Purging all User Metadata from embedded XMP/IPTC and putting them into Sidecars

Started by Lukas52, April 07, 2025, 04:58:15 PM

Previous topic - Next topic

Lukas52

Hi,

i am (finally) switching away from my ancient photo library to something more modern.
Joy of joys, my new service supports XMP! This means no need to write back XMP Tags into IPTC to support outdated software and FINALLY i can use sidecar files.
To me that's huge since my tags do change from time to time and my backup solution is based on checksums, which get invalidated every time the file gets changed (including metadata).

What i want to do now is remove as much metadata as possible from my files, only keeping basics like resolution etc. and put everything else into a sidecar file. That way, when something changes only the sidecar files would get written into my backup reducing backup time and bulk a lot.

I have already figured out that i can configure Imatch to create the sidecar files in the File format configuration in Metadata 2, but is there a easy way to remove all the already written Metadata from my Files?

I would also like to avoid writing duplicate Metadata into IPTC and XMP. I used to do that on purpose, since my old library doesn't support XMP, but now it's just bloat. I think there is a option for that somewhere, but can't quite remember...


Mario

QuoteWhat i want to do now is remove as much metadata as possible from my files, only keeping basics like resolution etc. and put everything else into a sidecar file.
That's not a "decision" users make.

The XMP standard, the IPTC and industry standards define where metadata is stored.
EXIF, IPTC, GPS and legacy IIM3 IPTC go into the image file.
XMP goes into the image file for formats like JPG, PNG, TIF, GIF, DNG, PSD, PSB, MP4, MOV and some others.
All other file formats, including RAW formats, use XMP in sidecar files.

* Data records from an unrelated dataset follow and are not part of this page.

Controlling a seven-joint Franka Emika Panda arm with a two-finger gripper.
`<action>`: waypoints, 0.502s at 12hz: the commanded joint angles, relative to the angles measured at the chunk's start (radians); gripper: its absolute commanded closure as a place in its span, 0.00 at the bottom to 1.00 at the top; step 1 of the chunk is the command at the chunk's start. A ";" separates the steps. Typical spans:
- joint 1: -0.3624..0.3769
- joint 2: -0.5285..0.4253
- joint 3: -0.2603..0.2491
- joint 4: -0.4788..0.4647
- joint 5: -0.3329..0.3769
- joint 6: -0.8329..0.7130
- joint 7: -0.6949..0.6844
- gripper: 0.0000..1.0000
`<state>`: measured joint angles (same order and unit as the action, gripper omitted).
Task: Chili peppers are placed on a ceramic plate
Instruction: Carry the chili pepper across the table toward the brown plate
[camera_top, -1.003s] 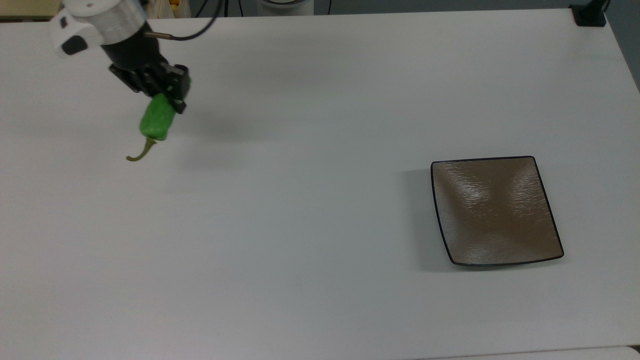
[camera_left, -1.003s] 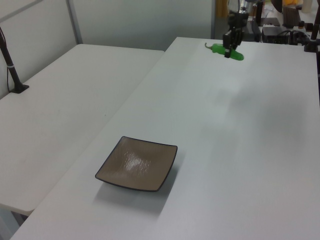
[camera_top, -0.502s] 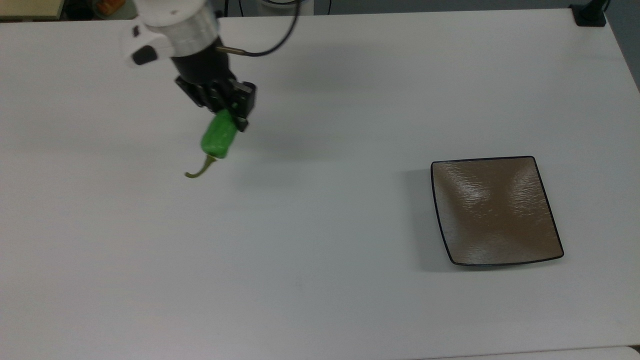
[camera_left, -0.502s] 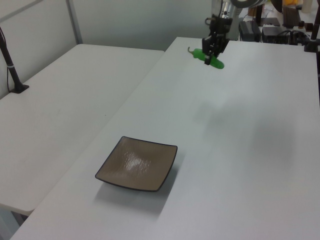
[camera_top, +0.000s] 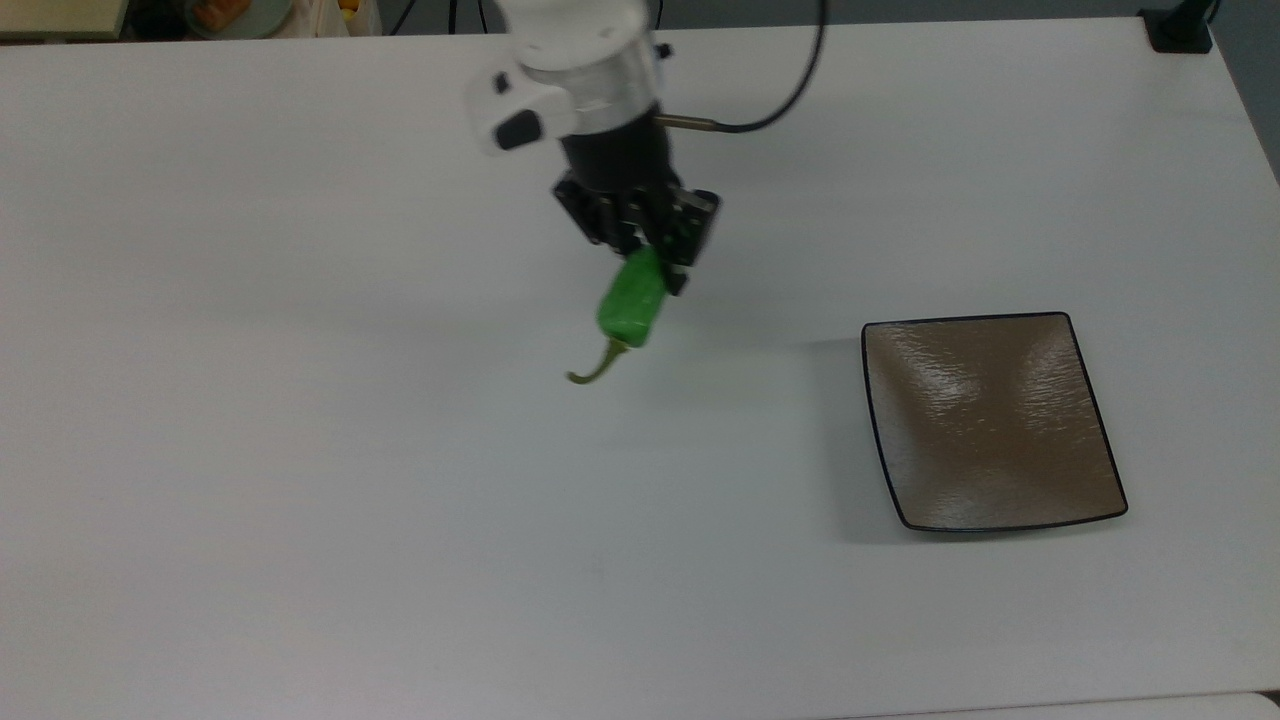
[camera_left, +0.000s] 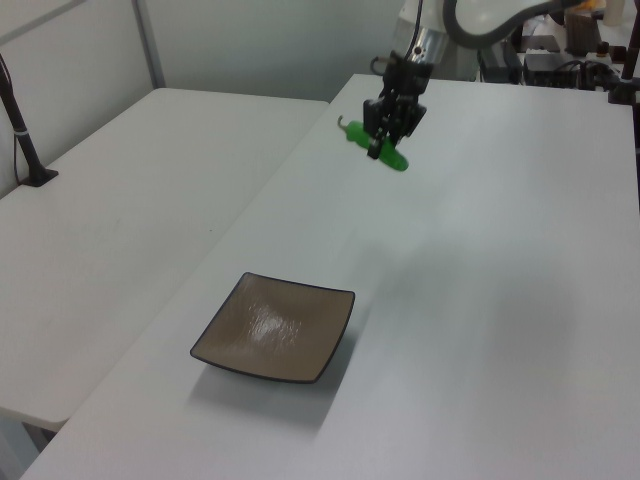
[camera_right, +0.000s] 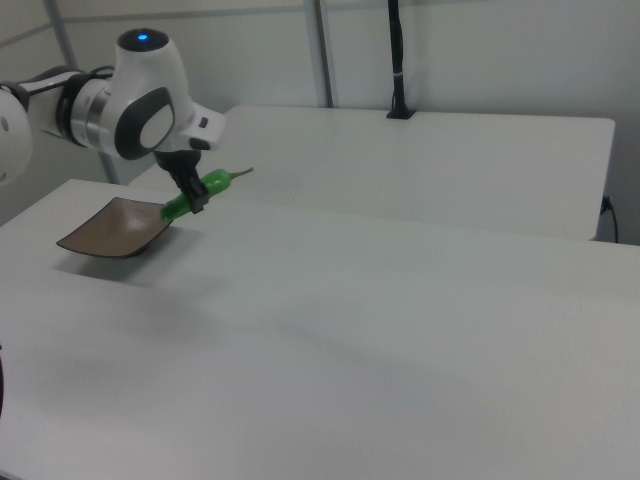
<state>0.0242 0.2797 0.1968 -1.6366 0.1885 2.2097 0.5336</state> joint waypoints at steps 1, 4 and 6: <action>0.100 0.065 -0.005 0.009 -0.021 0.127 0.101 0.75; 0.158 0.117 0.001 0.017 -0.049 0.214 0.152 0.75; 0.203 0.188 0.001 0.102 -0.070 0.235 0.227 0.75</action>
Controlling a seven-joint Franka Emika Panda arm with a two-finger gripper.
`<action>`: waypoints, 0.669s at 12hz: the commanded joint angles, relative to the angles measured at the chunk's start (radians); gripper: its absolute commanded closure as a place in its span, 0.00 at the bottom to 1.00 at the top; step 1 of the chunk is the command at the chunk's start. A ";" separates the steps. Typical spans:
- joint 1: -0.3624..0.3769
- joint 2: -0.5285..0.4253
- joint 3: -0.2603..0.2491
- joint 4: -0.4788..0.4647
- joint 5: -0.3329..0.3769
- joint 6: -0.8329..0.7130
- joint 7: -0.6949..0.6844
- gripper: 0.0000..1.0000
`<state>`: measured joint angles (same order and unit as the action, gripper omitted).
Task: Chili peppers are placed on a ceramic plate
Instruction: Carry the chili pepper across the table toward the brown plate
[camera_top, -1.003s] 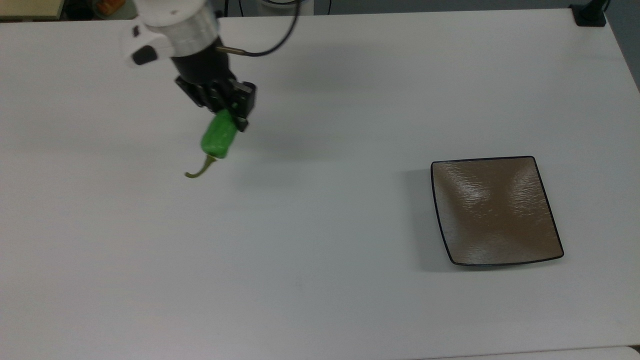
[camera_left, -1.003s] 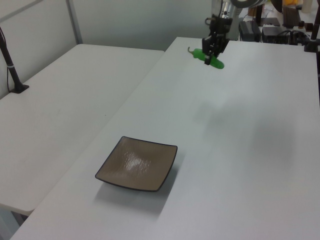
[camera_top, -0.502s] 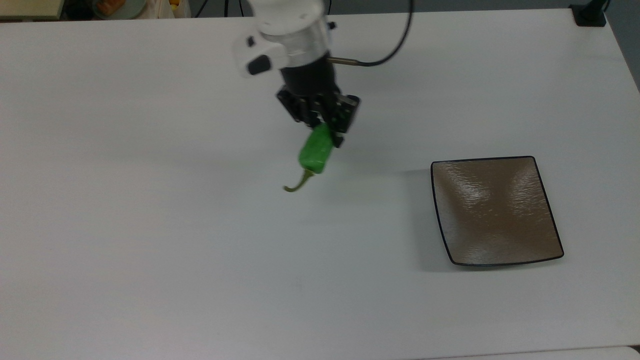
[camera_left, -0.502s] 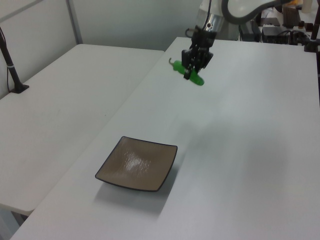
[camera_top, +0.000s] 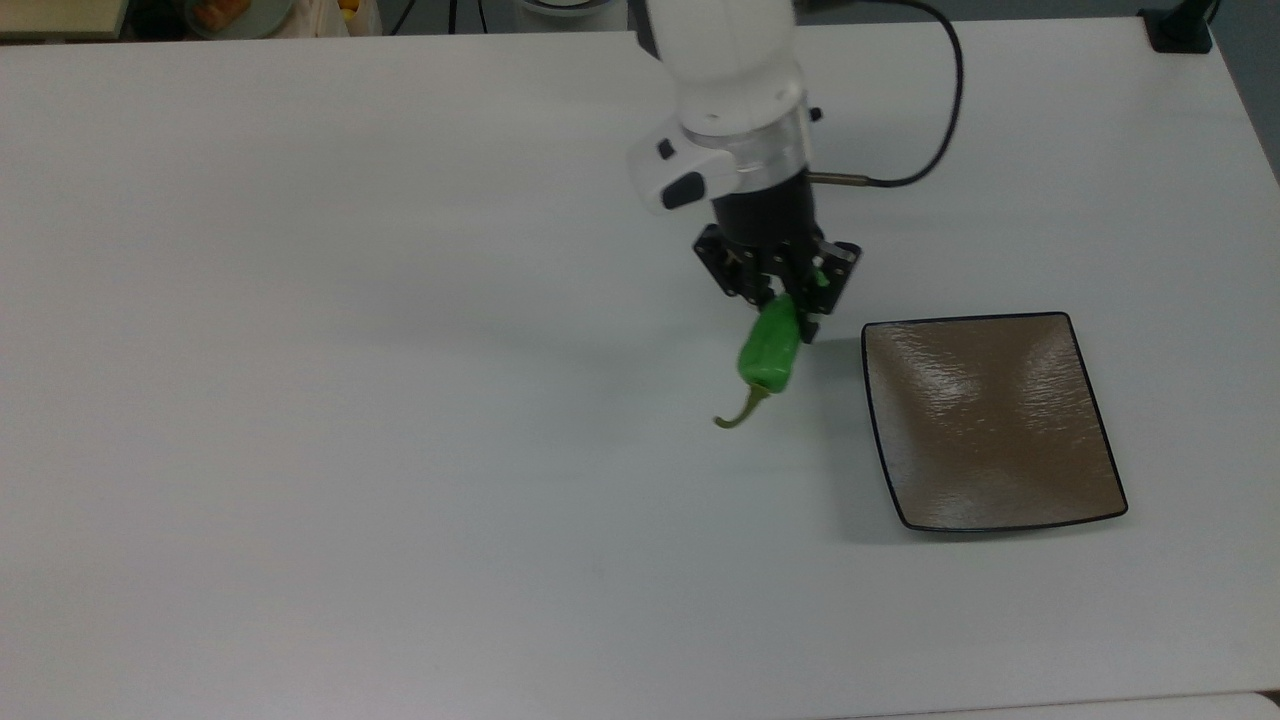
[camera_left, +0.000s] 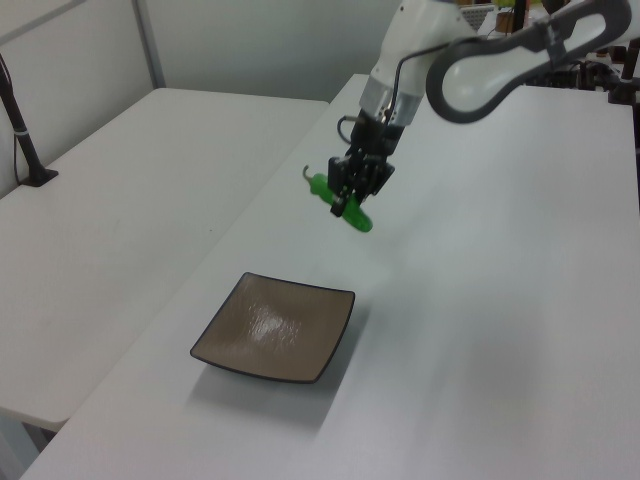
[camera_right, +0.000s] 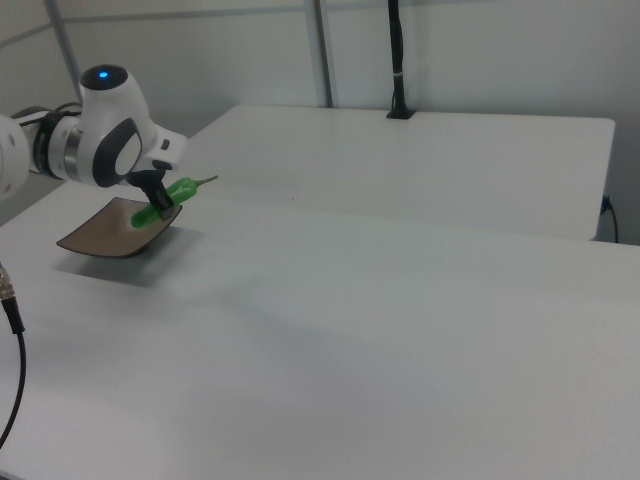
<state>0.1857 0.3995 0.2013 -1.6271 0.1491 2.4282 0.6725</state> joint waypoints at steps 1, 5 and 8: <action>0.058 0.088 -0.003 0.122 -0.040 0.017 0.113 0.75; 0.113 0.116 -0.003 0.170 -0.057 0.051 0.188 0.75; 0.146 0.153 0.000 0.173 -0.059 0.118 0.234 0.75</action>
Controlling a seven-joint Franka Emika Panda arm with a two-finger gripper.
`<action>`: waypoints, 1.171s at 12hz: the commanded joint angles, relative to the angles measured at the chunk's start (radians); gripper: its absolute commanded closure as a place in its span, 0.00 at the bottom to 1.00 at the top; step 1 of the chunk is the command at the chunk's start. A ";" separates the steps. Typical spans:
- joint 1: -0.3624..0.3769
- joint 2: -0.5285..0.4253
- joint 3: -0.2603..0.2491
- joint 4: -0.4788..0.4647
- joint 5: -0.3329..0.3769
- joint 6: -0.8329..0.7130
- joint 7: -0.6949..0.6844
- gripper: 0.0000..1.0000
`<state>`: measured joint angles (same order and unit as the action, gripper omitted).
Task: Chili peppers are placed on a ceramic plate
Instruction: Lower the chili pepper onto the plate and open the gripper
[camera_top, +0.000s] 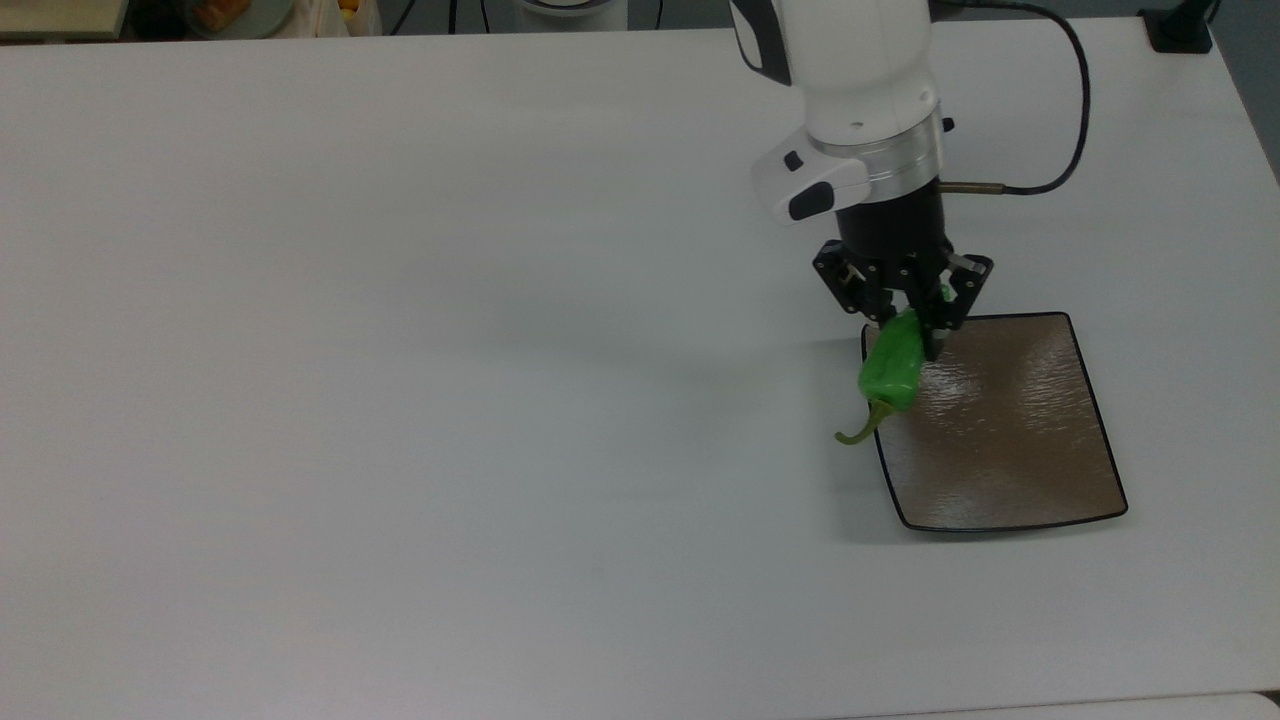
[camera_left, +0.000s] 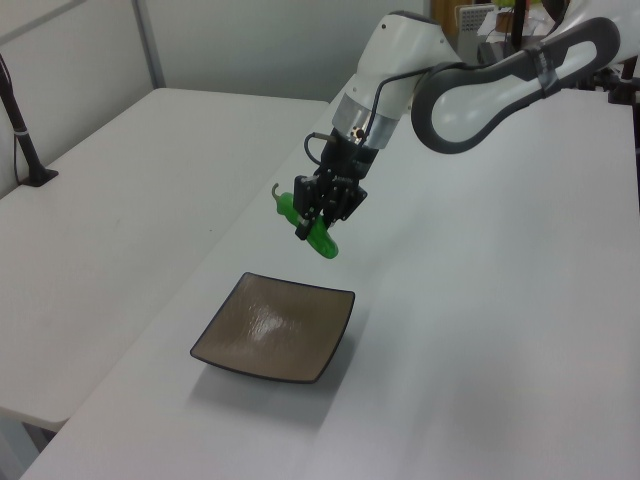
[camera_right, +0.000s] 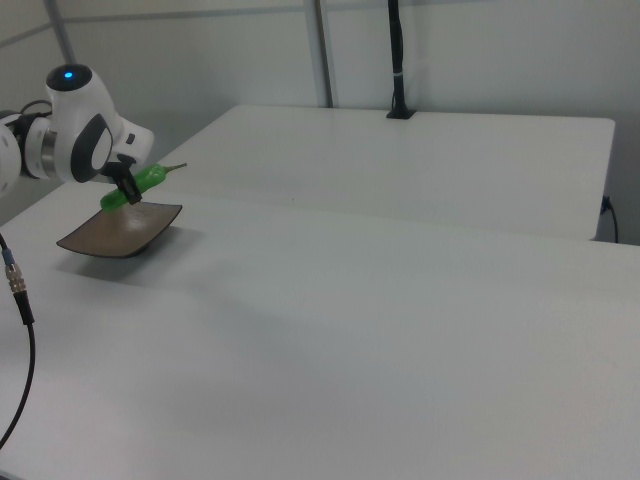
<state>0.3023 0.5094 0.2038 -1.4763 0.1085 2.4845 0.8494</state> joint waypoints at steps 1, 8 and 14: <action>0.038 0.067 -0.003 0.030 -0.020 0.083 0.065 0.73; 0.083 0.138 -0.004 0.074 -0.058 0.089 0.066 0.00; 0.078 0.127 -0.003 0.076 -0.125 0.074 0.062 0.00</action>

Quotehave already figured out that i can configure Imatch to create the sidecar files in the File format configuration in Metadata 2, but is there a easy way to remove all the already written Metadata from my Files?

DO NOT, I repeat, DO NOT fiddle with file format settings, XMP storage options and other things. These are not supported by me and exist only for some industrial and governmental users who need these for very specific purposes, in controlled environments.

QuoteI would also like to avoid writing duplicate Metadata into IPTC and XMP.
Why would you willfully break established industry standards?

Trying such things can have severe consequences, including unavailability of metadata in other applications and services, data loss during re-import into IMatch and similar.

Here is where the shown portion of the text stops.